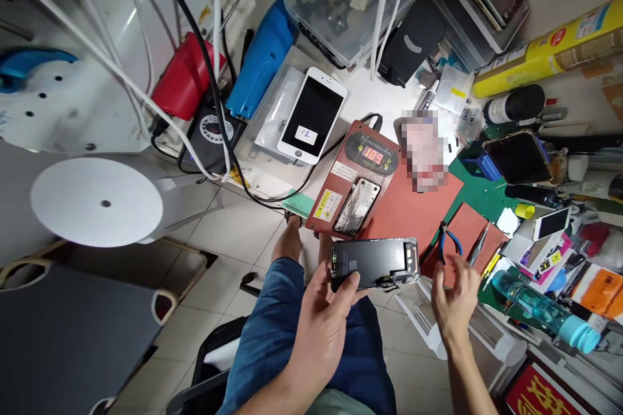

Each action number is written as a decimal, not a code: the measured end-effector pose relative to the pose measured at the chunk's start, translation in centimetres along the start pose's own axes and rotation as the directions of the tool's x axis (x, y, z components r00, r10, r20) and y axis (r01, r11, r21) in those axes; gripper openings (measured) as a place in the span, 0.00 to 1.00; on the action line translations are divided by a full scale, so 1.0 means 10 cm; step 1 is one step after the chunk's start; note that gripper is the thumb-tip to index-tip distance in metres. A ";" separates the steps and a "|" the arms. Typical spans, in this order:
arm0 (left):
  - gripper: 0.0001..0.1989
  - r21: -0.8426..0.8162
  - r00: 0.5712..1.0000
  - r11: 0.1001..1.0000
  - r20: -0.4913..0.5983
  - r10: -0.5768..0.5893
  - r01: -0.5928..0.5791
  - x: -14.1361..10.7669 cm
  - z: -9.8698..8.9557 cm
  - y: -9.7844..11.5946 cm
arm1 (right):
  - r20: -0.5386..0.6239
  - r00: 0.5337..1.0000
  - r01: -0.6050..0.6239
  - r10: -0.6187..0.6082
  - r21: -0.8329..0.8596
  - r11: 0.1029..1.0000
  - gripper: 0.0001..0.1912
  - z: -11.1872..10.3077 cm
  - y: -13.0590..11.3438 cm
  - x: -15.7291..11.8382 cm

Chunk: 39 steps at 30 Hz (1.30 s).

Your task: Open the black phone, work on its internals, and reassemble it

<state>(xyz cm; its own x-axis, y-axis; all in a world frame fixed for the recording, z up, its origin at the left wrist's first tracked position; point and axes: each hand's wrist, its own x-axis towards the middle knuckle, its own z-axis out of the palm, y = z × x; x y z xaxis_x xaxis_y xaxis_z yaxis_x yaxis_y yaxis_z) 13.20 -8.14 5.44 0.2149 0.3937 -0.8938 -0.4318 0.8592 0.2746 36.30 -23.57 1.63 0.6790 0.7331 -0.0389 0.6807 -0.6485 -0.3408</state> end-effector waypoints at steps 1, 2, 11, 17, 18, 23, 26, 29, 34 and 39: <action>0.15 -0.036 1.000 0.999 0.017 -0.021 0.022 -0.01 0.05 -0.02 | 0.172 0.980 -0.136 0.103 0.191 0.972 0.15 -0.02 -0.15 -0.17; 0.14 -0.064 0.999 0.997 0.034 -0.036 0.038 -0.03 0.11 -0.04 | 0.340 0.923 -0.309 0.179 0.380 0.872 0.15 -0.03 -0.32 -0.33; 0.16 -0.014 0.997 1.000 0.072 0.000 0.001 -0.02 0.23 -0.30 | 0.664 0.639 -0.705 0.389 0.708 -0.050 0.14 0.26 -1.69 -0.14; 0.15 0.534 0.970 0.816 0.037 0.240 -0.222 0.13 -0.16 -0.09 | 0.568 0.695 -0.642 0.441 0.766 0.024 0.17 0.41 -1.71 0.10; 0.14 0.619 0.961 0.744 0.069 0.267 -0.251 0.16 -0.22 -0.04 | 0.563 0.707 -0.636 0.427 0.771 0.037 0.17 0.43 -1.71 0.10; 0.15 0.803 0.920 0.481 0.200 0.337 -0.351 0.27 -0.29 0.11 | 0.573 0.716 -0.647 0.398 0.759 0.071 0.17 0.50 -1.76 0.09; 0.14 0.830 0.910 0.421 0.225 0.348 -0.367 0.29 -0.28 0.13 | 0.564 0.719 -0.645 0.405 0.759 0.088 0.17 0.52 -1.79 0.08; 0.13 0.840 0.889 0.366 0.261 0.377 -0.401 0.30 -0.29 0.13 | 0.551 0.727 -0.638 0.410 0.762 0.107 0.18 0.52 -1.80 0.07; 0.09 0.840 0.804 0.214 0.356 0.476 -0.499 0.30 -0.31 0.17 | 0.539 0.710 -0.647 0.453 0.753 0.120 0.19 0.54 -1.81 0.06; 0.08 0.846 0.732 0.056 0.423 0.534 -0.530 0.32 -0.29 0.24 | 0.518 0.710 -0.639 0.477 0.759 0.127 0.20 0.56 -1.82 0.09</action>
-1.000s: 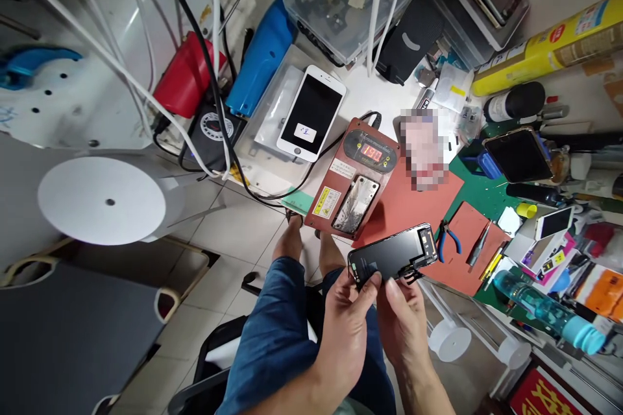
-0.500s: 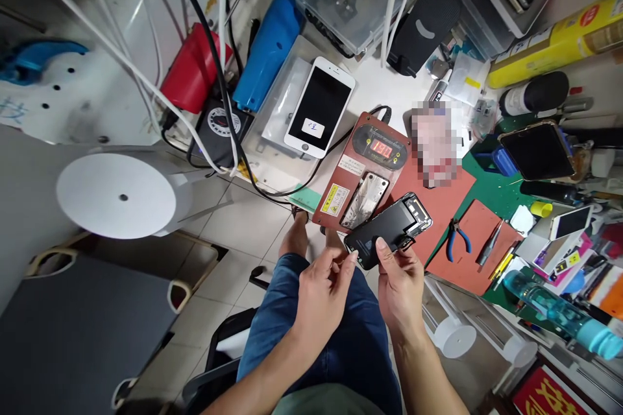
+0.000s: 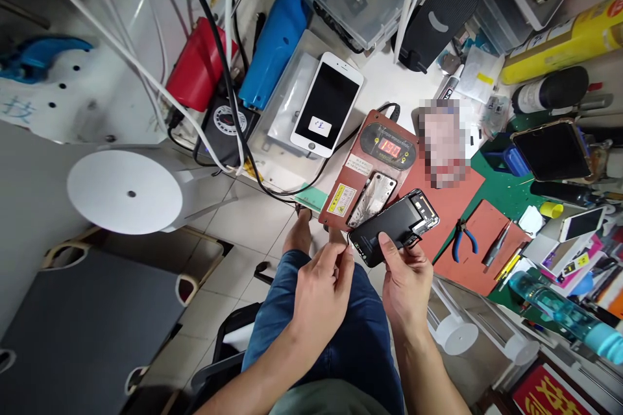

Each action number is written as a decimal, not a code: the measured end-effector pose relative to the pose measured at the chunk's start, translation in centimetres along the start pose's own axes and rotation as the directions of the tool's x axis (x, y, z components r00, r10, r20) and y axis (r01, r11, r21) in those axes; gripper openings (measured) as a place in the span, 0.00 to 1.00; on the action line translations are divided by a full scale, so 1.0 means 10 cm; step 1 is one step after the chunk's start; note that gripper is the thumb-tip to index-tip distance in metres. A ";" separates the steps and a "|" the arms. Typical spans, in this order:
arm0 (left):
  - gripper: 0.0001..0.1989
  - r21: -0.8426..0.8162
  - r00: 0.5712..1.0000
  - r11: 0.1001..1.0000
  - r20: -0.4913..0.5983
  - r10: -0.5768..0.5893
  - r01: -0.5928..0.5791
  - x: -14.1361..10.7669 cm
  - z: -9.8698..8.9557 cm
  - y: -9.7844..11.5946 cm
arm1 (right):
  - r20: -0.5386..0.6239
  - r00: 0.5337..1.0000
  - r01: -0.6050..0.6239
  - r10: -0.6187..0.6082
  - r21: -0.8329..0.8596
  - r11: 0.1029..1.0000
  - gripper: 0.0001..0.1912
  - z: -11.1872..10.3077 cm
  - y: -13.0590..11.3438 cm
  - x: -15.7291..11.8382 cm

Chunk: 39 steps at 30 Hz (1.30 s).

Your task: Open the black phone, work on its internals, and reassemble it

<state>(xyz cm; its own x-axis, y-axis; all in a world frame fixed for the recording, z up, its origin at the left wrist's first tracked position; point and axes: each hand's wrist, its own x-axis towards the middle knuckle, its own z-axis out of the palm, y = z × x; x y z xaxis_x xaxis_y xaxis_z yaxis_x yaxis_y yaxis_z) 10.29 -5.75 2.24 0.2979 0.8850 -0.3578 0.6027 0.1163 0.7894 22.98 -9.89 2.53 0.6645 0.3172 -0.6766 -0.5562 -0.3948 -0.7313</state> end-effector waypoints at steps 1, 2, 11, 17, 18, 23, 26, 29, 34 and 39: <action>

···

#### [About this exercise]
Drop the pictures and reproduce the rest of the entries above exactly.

#### [Finished task]
Each action number is written as a decimal, not a code: the measured end-effector pose relative to the pose measured at the chunk's start, translation in centimetres along the start pose's own axes and rotation as the directions of the tool's x axis (x, y, z components r00, r10, r20) and y axis (r01, r11, r21) in those axes; gripper openings (measured) as a place in the span, 0.00 to 1.00; on the action line translations are divided by a full scale, so 1.0 means 10 cm; step 1 is one step after the chunk's start; note that gripper is the thumb-tip to index-tip distance in metres. A ";" separates the steps and a "|" the arms. Typical spans, in this order:
arm0 (left):
  - gripper: 0.0001..0.1989
  - r21: -0.8426..0.8162
  - r00: 0.5712..1.0000
  - r11: 0.1001..1.0000
  - r20: -0.4913..0.5983
  - r10: -0.5768..0.5893
  - r01: -0.5928..0.5791
  - x: -14.1361..10.7669 cm
  - z: -9.8698..8.9557 cm
  - y: -9.7844..11.5946 cm
arm1 (right):
  - r20: -0.5386..0.6239
  - r00: 0.5337..1.0000
  - r01: -0.6050..0.6239
  - r10: -0.6187..0.6082
  - r21: -0.8329..0.8596
  - r11: 0.1029..1.0000
  - gripper: 0.0001..0.1912
  - z: -11.1872..10.3077 cm
  - y: -13.0590..11.3438 cm
  - x: -15.7291..11.8382 cm

Chunk: 39 steps at 30 Hz (1.30 s).

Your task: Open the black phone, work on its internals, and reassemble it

<state>(xyz cm; its own x-axis, y-axis; all in a world frame fixed for the recording, z up, its origin at the left wrist's first tracked position; point and axes: each hand's wrist, its own x-axis towards the middle knuckle, its own z-axis out of the palm, y = z × x; x y z xaxis_x xaxis_y xaxis_z yaxis_x yaxis_y yaxis_z) 13.20 -8.14 5.44 0.2149 0.3937 -0.8938 -0.4318 0.8592 0.2746 36.30 -23.57 1.63 0.6790 0.7331 -0.0389 0.6807 -0.6485 -0.3408</state> end-effector waypoints at steps 1, 2, 11, 17, 18, 23, 26, 29, 34 and 39: <action>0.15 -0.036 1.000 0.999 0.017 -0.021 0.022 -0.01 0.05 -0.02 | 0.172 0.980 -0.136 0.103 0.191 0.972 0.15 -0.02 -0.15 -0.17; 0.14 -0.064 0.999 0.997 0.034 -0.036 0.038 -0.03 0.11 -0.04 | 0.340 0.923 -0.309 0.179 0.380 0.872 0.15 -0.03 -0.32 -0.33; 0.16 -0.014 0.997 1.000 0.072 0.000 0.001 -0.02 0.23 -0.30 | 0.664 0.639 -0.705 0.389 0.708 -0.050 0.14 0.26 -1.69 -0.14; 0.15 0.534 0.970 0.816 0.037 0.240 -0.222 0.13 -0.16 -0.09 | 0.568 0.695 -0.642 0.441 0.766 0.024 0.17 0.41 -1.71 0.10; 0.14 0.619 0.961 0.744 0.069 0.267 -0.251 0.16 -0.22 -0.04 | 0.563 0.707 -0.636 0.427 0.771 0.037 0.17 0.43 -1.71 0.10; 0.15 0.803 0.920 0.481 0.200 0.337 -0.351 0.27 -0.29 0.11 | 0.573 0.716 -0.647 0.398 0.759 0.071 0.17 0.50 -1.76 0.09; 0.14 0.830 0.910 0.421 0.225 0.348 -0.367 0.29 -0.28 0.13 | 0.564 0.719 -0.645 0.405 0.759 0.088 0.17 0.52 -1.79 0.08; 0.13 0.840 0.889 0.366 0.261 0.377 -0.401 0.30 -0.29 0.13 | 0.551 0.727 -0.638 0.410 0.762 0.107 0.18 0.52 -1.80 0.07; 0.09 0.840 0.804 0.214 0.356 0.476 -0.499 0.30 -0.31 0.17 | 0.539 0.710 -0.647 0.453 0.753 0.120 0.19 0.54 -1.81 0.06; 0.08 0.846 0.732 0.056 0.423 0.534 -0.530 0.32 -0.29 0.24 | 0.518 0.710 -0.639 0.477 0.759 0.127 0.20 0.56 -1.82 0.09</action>
-1.000s: 
-0.500s: 
+0.000s: 

Each action number is written as a decimal, not a code: the measured end-effector pose relative to the pose measured at the chunk's start, translation in centimetres along the start pose's own axes and rotation as the directions of the tool's x axis (x, y, z components r00, r10, r20) and y axis (r01, r11, r21) in those axes; gripper openings (measured) as a place in the span, 0.00 to 1.00; on the action line translations are divided by a full scale, so 1.0 means 10 cm; step 1 is one step after the chunk's start; note that gripper is the thumb-tip to index-tip distance in metres. A ";" separates the steps and a "|" the arms. Typical spans, in this order:
arm0 (left):
  - gripper: 0.0001..0.1989
  - r21: -0.8426..0.8162
  - r00: 0.5712..1.0000
  - r11: 0.1001..1.0000
  - r20: -0.4913..0.5983
  - r10: -0.5768..0.5893
  - r01: -0.5928..0.5791
  - x: -14.1361..10.7669 cm
  - z: -9.8698..8.9557 cm
  - y: -9.7844..11.5946 cm
arm1 (right):
  - r20: -0.5386..0.6239
  - r00: 0.5337..1.0000
  - r01: -0.6050..0.6239
  - r10: -0.6187..0.6082
  - r21: -0.8329..0.8596
  - r11: 0.1029..1.0000
  - gripper: 0.0001..0.1912
  - z: -11.1872..10.3077 cm
  - y: -13.0590..11.3438 cm
  - x: -15.7291..11.8382 cm

Chunk: 39 steps at 30 Hz (1.30 s).

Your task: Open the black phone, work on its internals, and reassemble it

<state>(xyz cm; its own x-axis, y-axis; all in a world frame fixed for the recording, z up, its origin at the left wrist's first tracked position; point and axes: each hand's wrist, its own x-axis towards the middle knuckle, its own z-axis out of the palm, y = z × x; x y z xaxis_x xaxis_y xaxis_z yaxis_x yaxis_y yaxis_z) 10.29 -5.75 2.24 0.2979 0.8850 -0.3578 0.6027 0.1163 0.7894 22.98 -9.89 2.53 0.6645 0.3172 -0.6766 -0.5562 -0.3948 -0.7313</state> end-effector waypoints at steps 1, 2, 11, 17, 18, 23, 26, 29, 34 and 39: <action>

The output is finished.